Snap's decision to spin its generative AI video team out into a new company called Dotmo is a cost-management move dressed up as a bet on the future. TechCrunch reports that Snap cited the high cost of conducting such work internally as one of the reasons for the separation, and structured the deal so it keeps meaningful upside anyway: Snap receives a large equity stake in Dotmo in exchange for a technology license and the outgoing team.

The structure is worth unpacking. The initial Dotmo team consists of current Snap employees leaving to launch the venture, so Snap is converting fixed headcount costs into a contingent equity return. Snap will also license its technology to Dotmo for use in gaming and interactive entertainment platforms, keeping the connection live even as the legal entity separates. Dotmo may seek outside funding down the road, which could dilute Snap's stake but would also be the market's clearest signal on whether the underlying technology is worth anything independent of Snap.

The most unusual piece is Bobby Murphy's role. Snap's CTO will act as Dotmo's lead investor and hold a significant personal stake in the new firm while continuing to work full-time at Snap and lead its GenAI research and development. That arrangement creates a meaningful potential conflict of interest: the person deciding how Snap allocates AI talent and technology licenses is also the person with personal equity in the entity receiving them. The article does not address any governance guardrails around that, which is a real gap in what we know.

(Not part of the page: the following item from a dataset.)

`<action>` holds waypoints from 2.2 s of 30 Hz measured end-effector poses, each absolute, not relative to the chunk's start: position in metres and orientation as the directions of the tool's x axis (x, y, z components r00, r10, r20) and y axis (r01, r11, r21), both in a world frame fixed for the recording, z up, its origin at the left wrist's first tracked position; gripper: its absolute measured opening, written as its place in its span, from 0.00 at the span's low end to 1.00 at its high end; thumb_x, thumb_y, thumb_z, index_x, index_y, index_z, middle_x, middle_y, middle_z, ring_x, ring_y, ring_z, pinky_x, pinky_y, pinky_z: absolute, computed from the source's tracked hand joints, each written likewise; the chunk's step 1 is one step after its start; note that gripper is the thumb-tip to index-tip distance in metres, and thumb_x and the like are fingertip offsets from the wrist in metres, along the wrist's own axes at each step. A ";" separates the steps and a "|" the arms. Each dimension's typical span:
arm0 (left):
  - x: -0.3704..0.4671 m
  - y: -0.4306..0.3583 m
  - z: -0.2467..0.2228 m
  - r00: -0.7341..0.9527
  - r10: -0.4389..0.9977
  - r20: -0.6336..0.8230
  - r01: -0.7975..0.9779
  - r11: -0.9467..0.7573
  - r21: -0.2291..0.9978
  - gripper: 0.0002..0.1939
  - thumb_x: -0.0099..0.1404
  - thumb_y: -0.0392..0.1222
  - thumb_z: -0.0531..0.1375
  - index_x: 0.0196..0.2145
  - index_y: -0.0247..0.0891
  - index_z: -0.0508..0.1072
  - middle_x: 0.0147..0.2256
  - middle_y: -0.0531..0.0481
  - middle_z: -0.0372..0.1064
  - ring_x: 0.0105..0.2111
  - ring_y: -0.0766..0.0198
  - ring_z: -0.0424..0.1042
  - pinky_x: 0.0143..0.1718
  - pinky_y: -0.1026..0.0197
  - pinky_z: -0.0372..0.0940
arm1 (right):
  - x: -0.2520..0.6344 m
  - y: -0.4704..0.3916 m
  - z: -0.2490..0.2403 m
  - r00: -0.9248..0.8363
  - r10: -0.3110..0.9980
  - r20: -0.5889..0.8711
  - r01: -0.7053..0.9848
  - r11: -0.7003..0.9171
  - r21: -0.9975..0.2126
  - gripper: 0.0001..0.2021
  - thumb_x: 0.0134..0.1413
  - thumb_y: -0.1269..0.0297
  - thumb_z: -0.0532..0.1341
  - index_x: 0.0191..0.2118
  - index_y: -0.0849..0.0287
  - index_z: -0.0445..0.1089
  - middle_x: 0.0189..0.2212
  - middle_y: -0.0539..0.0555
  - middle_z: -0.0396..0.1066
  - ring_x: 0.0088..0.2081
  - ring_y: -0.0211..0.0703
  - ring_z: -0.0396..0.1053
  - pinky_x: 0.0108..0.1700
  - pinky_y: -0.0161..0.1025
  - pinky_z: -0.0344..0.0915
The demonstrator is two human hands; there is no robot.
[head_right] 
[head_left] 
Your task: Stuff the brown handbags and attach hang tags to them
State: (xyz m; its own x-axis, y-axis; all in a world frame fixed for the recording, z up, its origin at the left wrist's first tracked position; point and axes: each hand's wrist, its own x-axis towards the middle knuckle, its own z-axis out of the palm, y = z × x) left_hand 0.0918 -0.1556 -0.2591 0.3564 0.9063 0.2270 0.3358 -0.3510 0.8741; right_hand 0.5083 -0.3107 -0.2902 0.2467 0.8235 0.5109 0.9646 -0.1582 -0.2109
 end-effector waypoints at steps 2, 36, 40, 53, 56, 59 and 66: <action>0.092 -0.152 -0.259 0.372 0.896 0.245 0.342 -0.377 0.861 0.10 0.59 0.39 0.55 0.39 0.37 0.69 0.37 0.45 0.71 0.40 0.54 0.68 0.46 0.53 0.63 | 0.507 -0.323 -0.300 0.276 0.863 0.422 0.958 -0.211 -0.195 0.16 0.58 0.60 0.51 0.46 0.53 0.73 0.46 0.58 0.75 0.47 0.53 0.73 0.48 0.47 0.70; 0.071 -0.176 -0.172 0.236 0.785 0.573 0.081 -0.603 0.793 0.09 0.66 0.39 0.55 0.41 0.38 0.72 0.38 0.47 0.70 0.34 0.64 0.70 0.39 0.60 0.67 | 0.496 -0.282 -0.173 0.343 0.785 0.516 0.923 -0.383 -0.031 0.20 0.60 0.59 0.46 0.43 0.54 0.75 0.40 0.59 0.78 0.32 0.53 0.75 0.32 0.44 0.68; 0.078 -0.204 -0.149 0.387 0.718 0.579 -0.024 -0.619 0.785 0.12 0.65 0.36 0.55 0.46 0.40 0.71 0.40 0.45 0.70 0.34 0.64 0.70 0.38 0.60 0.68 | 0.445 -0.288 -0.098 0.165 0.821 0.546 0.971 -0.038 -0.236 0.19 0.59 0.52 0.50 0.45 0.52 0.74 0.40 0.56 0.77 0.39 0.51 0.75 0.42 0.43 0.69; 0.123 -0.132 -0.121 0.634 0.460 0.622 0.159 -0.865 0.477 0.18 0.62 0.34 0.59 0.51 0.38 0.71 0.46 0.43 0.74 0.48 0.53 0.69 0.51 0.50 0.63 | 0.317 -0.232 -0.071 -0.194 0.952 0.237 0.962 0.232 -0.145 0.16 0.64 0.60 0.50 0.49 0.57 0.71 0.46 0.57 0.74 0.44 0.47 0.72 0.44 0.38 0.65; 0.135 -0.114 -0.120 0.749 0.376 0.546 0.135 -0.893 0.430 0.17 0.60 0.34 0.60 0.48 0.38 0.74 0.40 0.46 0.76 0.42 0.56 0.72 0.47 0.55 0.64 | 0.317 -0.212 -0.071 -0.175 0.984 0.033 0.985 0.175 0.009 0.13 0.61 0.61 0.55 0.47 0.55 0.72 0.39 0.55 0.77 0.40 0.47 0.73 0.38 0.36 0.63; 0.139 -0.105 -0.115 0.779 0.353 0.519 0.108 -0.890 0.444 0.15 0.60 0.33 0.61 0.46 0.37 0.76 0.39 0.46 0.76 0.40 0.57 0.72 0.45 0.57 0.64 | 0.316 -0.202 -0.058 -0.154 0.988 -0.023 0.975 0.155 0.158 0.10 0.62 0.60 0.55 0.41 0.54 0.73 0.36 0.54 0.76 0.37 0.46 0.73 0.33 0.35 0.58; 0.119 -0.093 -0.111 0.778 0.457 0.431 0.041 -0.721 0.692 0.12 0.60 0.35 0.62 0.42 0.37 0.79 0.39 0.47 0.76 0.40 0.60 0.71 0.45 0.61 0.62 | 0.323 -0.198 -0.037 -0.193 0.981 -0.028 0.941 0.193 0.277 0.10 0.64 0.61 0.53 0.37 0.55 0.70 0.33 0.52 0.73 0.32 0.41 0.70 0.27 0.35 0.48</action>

This is the second time Snap has used this playbook in 2026, following an earlier spinoff of Specs into a separate company focused on its smart glasses line. What the reporting does not give you is whether that pattern reflects a deliberate portfolio strategy or a series of reactive cost cuts framed after the fact as strategic bets. For anyone tracking the generative AI video space, the more interesting forward question is what Dotmo becomes once it has outside capital and Snap's technology license in hand, and whether Snap ends up as a shareholder in a genuine competitor to its own product roadmap.